TASK ITEM:
Give back the data below exactly as it was given.
▽
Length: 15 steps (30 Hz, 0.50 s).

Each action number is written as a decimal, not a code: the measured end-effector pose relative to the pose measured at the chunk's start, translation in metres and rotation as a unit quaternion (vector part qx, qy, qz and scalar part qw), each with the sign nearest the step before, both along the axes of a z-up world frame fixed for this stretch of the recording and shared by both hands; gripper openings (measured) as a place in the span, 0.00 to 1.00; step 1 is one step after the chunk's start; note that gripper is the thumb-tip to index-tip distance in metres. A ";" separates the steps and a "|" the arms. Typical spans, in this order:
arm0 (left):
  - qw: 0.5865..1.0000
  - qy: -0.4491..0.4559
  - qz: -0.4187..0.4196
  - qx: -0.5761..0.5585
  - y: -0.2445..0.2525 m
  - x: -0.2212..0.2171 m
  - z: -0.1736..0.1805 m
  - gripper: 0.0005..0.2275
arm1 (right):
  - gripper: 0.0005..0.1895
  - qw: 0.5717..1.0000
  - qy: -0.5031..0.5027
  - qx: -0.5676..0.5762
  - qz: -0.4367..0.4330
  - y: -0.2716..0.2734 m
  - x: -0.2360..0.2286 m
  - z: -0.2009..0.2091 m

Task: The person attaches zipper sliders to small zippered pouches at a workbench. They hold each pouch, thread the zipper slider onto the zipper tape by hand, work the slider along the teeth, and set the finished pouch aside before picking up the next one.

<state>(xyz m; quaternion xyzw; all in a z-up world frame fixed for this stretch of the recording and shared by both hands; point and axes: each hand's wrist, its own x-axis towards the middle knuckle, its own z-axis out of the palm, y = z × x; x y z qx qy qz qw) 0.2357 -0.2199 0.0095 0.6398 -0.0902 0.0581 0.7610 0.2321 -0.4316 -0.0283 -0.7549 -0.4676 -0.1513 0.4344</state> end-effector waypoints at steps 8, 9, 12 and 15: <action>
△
TASK RESULT:
Length: 15 steps (30 Hz, 0.50 s).

Each action number is written as a decimal, not a code: the measured end-effector pose relative to the pose measured at the chunk's start, translation in metres and rotation as a unit quaternion (vector part qx, qy, qz and scalar part qw), each with the sign nearest the step before, both along the axes of a z-up world frame fixed for this stretch of the recording and shared by both hands; gripper openings (measured) as a place in the span, 0.00 to 1.00; step 1 is one step after the chunk's start; note that gripper is the thumb-tip to index-tip distance in metres. A ";" separates the steps and a "|" the arms. Typical spans, in this order:
arm0 (left):
  - qw: 0.5865..1.0000
  - qy: -0.4491..0.4559
  - qz: -0.4187..0.4196
  - qx: -0.5761..0.5585
  - y: -0.2445..0.2525 m
  - x: -0.2212..0.2171 m
  - z: -0.1736..0.1805 m
  - gripper: 0.0005..0.2275
arm1 (right):
  - gripper: 0.0005..0.1895
  - qw: 0.5717..1.0000
  - qy: -0.5031..0.5027
  - qx: -0.5676..0.5762
  - qz: -0.4367..0.4330
  - y: -0.2716..0.2734 m
  - x: -0.2360..0.2286 m
  - z: -0.2009..0.2091 m

Task: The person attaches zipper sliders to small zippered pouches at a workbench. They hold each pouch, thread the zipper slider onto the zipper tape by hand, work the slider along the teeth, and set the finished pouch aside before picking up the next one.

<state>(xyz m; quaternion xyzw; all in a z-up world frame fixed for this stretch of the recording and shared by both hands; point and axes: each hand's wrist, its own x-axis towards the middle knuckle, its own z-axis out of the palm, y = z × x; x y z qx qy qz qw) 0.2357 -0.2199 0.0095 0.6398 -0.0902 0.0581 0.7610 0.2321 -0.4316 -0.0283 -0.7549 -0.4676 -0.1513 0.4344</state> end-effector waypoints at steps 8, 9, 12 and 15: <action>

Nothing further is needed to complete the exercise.